Find every line below that contains the word "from" and copy it out.
Data section: Begin
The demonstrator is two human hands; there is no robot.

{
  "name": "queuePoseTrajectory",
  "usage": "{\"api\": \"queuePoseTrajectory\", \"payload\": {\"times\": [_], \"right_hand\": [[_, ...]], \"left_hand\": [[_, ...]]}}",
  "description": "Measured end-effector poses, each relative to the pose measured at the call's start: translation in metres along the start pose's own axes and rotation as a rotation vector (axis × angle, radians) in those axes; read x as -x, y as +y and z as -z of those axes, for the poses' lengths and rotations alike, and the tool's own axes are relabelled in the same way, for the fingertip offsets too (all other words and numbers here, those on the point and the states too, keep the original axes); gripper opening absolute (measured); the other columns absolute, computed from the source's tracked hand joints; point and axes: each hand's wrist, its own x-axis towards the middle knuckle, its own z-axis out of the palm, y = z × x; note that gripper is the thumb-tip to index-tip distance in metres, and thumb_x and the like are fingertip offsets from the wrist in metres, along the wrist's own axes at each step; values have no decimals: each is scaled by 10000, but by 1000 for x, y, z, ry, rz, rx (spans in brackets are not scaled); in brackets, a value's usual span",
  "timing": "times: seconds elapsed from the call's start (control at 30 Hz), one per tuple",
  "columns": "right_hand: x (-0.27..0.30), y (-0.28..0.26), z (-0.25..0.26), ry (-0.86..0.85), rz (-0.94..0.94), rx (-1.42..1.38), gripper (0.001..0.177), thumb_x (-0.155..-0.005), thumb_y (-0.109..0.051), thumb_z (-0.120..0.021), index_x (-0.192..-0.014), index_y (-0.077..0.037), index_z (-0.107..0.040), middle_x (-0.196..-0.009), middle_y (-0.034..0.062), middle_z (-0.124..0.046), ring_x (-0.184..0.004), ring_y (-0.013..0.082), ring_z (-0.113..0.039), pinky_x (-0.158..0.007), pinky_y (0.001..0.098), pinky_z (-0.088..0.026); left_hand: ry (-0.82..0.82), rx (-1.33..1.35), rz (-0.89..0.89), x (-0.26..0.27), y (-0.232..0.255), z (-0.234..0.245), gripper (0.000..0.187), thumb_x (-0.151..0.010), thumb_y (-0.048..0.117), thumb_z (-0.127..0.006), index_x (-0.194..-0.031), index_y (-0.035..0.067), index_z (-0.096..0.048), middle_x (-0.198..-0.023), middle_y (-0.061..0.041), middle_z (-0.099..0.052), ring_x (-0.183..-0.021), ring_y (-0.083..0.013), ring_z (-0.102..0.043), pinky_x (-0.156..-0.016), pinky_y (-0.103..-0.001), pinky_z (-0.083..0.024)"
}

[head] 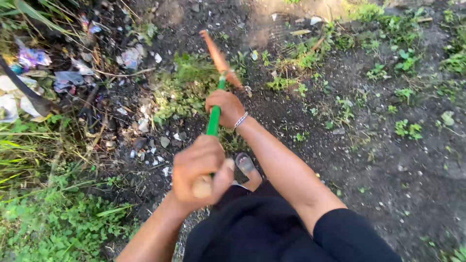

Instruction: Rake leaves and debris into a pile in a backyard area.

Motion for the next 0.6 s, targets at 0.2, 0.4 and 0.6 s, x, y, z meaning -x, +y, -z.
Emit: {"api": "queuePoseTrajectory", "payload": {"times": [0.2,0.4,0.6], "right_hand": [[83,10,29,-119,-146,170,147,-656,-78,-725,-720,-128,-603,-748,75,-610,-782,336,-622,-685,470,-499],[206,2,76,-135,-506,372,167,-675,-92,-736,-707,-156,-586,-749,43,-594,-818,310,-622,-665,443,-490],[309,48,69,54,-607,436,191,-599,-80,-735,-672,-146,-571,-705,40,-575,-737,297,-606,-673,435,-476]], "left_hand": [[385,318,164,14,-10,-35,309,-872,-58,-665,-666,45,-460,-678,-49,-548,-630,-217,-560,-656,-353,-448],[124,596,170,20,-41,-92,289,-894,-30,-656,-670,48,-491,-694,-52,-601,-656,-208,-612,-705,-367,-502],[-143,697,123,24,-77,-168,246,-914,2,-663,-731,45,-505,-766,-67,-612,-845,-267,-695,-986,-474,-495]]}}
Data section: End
- Your response -
  "description": "Measured end-effector poses, each relative to the pose measured at the call's start: translation in metres along the start pose's own axes and rotation as a rotation vector (axis × angle, radians) in those axes; read x as -x, y as +y and z as -z of those axes, for the poses' lengths and rotations alike, and the tool's own axes are relabelled in the same way, for the fingertip offsets too (all other words and numbers here, those on the point and the states too, keep the original axes); gripper opening absolute (measured); the other columns absolute, computed from the source's tracked hand joints; point and axes: each hand's wrist, its own x-axis towards the middle knuckle, its own z-axis out of the palm, y = z × x; note that gripper is the thumb-tip to index-tip distance in metres, and thumb_x and the like are fingertip offsets from the wrist in metres, along the wrist's own axes at each step; values have no decimals: each is scaled by 10000, but by 1000 for x, y, z, ry, rz, rx (spans in brackets are not scaled); in brackets, a value's usual span",
  "timing": "times: seconds elapsed from the call's start (control at 30 Hz), one per tuple",

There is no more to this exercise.